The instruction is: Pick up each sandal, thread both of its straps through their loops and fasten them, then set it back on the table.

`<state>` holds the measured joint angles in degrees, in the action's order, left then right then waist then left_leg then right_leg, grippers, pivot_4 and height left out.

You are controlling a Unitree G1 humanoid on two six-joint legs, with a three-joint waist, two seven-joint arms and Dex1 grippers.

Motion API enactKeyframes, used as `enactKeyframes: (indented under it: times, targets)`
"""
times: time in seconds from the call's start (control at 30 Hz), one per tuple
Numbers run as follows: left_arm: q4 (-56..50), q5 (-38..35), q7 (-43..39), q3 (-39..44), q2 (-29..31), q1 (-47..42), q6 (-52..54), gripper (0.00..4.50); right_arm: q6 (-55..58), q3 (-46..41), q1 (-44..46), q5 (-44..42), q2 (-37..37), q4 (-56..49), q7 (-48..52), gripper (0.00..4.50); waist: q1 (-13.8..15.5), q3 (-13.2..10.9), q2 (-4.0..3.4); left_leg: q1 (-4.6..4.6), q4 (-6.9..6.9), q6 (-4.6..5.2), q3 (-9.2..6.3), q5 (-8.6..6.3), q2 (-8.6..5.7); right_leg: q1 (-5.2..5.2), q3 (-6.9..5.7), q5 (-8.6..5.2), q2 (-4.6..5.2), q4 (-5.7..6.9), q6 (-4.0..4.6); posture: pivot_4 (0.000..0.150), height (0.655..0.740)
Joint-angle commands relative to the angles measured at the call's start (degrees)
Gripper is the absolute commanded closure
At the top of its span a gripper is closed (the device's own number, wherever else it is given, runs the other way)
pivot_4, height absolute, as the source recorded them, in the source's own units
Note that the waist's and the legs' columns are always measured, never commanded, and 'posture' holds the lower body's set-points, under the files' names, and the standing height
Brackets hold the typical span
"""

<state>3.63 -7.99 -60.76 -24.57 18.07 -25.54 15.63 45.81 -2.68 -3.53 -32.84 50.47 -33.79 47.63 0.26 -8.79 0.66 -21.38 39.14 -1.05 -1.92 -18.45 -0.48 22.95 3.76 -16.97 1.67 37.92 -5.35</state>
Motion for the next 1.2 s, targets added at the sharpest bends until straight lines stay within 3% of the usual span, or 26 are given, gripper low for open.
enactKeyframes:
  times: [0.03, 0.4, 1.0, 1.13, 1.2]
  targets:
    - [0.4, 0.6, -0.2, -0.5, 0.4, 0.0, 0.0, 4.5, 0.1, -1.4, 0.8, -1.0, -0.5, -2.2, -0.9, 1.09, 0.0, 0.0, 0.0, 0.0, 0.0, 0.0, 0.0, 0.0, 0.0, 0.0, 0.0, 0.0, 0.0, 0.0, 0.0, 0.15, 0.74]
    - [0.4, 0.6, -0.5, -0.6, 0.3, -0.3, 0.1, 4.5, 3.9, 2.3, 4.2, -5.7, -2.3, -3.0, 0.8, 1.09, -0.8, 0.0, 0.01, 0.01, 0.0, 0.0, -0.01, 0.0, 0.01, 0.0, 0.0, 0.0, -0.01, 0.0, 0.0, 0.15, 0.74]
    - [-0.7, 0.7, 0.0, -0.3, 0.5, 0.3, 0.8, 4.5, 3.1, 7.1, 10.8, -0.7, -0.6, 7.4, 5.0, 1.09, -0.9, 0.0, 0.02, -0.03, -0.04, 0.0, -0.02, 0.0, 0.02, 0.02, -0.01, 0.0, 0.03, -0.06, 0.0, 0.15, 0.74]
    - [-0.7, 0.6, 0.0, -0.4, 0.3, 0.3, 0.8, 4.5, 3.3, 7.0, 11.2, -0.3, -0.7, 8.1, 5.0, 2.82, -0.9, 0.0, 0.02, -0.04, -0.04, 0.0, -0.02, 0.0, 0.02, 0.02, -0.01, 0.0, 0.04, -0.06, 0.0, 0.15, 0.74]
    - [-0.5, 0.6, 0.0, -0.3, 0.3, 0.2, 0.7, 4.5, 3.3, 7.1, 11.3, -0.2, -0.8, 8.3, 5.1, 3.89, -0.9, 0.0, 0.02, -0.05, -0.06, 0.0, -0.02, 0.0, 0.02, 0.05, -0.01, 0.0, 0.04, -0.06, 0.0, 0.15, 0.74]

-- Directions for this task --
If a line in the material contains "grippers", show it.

-- Result of the exercise --
`<state>` holds the measured joint angles in degrees, in the action's order, left then right then waist then left_leg then right_leg, grippers, pivot_4 and height left out.
You are controlling a Unitree G1 humanoid on two six-joint legs, with a three-joint waist, two seven-joint arms and Dex1 grippers.

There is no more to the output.